Sunday, July 15, 2012

Traditional but Alternative

Mrs. Yid and I have enjoyed our time shul-hopping but are happy to have found a congregational home. What we hadn't expected was that the shul-hopping would continue after we joined the shul. Case in point: last week's Kabbalat Shabbat with a new Reform minyan start-up (they call themselves a kehillah, which I guess sounds more friendly to Reform ears than a minyan- maybe it's generational; my parents still have visceral reactions to that term). There were guitars (fine), a harmonica (not bad, actually), and a mercifully brief use of bongos (cue irritated glowering from Mrs. Yid). The drash was pretty rambling (please don't end each point by saying, "I just thought that was interesting,") but at least people were engaged. Ultimately the visitors were nice and friendly, but the services encapsulated all the ways in which, as Mrs. Yid put it, "We've been ruined on Reform."

This isn't exactly new-- loyal readers will recall our first minyan at college was Carlebach-inspired at a Conservative shul, and we spent many enjoyable services at Evil Minion which is a Conservadox partnership minyan par excellence. Still, what with us slowly starting to take more mitzvot (or pseudo-mitzvot) on, the idea of belonging to a community that actually purports to follow some version of halacha-- in both positive and, perhaps, "restrictive" ways, no longer feels quite so at odds with our own philosophies. Mrs. Yid told me shortly before we got married that for her to feel connected, she needed to feel like she was actually doing Jewish things, and I think there's something to that.
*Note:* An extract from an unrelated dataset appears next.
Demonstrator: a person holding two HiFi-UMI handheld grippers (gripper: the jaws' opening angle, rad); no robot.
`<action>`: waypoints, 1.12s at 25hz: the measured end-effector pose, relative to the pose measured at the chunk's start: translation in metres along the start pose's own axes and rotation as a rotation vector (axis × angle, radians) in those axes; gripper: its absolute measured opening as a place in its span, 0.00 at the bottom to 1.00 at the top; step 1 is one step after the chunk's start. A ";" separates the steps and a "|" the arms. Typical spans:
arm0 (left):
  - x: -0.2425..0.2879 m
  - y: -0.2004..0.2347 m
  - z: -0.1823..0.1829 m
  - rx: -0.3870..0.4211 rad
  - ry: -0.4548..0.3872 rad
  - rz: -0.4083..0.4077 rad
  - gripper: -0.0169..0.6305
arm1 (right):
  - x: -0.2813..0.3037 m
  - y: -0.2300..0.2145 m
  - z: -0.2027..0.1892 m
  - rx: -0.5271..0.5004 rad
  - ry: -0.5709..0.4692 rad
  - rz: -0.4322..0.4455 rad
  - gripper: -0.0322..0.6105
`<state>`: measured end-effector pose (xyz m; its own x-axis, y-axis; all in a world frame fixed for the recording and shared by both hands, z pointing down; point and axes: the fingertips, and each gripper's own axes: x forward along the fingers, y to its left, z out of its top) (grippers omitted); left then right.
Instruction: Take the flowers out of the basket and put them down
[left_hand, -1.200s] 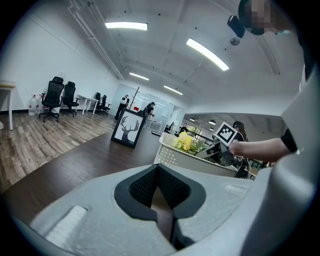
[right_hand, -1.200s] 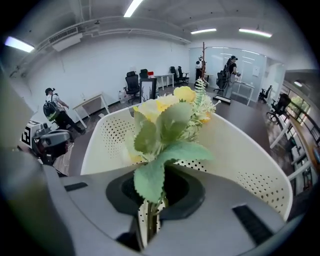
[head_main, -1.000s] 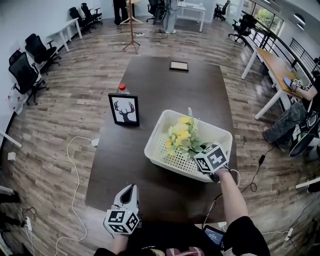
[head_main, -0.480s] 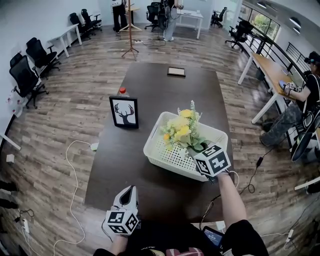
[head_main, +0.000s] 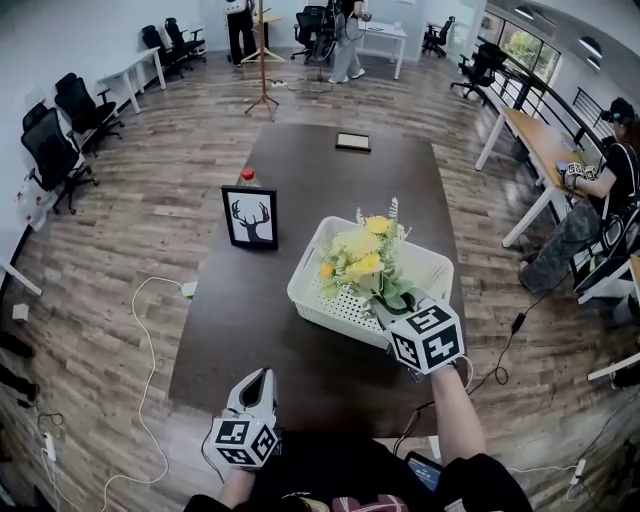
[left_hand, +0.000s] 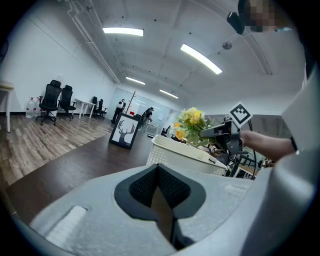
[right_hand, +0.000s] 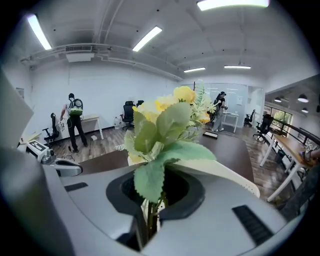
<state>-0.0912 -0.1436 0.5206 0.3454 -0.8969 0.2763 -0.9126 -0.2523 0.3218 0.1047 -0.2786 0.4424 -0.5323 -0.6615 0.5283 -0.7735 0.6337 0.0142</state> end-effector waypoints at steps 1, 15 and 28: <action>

There was another interesting moment the other week: towards the end of the service we started talking with an older gay man I'll call Irv who hops between Beth Elderly and Temple GLBT. We mentioned that a lot of the visitors seemed to come from the Reform tradition (some of them mentioned being current or former members of Temple Touched by God, and I recognized their photocopied siddur from Mishkan T'filah). Irv commented that he had noticed that, but added that given that background, he was surprised at how non-inclusive the service was. He said it was one thing for a place that does traditional liturgy to stick with that, but that he didn't understand why you would leave people out if you specifically do liberal liturgy. We knew what he meant; Temple GLBT alternates pronouns during Hinei Ma Tov, and also adds a section about different orientations during some choral prayers. It doesn't always resonate with me personally, but it's nice that it's there.

Afterwards, Mrs. Yid commented that Irv seemed to have been testing the waters with us; our clothes were probably reading as uber-frum (which has happened before), but he saw Mrs. Yid using Mishkan T'filah, and when he mentioned Temple GLBT we responded positively and even mentioned that we had gone to services there several times. From there he felt comfortable enough to come out with mild criticism. But that what it really came down to, in her eyes, was that both we and Irv are outliers, "alternative," and that she saw the Kehillah folks, and their home community of Touched by God, as "mainstream" par excellence.

It's a little counter-intuitive to think of the poster-child for liberal Judaism in the city leaving people out, but Mrs. Yid was basically saying that because they're so big, and so establishment (and have been since their founding), some people fall through their cracks. A mega-shul can do some things really well and cater to lots of niche groups, but since they've never needed to struggle for members they've never needed to think about "misfits" like us or Irv-- whereas Beth Elderly and lots of the small shuls are basically almost all misfits at this point. That's not to say we wouldn't be welcome, but it's not the same as a small place as Beth Elderly, which is really motivated to get to know its members and make sure it speaks to them (and where there seems to be more awareness about how diverse and wide-ranging the congregation is).

Though I'm still not exactly sure how much halacha I'm prepared to personally accept, I think I'm becoming more comfortable with the idea of being part of a community that at least seriously considers what halacha has to say, and I think worship style is part of this evolving sensibility as well. However, some of our foundational core values are also inclusiveness and diversity, so I think balancing those two elements is going to be an ongoing process as we try to take our Judaism and our community-building more seriously.